Requirement: Return the full listing unchanged, excluding any images it contains.

Task data:
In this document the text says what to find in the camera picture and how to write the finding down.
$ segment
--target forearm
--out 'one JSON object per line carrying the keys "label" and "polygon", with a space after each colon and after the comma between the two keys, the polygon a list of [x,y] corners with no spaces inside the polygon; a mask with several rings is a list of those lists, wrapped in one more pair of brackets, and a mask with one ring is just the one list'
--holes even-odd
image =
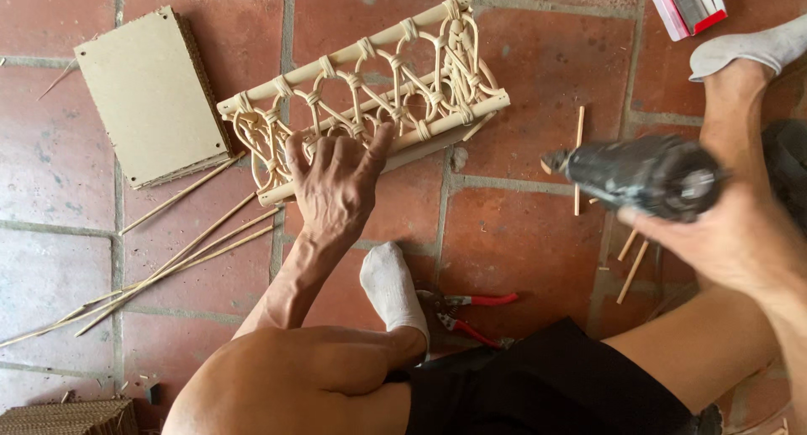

Expected answer:
In this document the text says what to find in the camera picture and how to write the finding down.
$ segment
--target forearm
--out 'one JSON object per line carrying the keys "label" and "polygon", with a space after each colon and after the comma between the two keys, the polygon a list of [x,y] corners with no spaces inside the polygon; a mask with several rings is a list of those lists, wrapped in one more pair of brackets, and a mask with one ring is just the one list'
--holes even-odd
image =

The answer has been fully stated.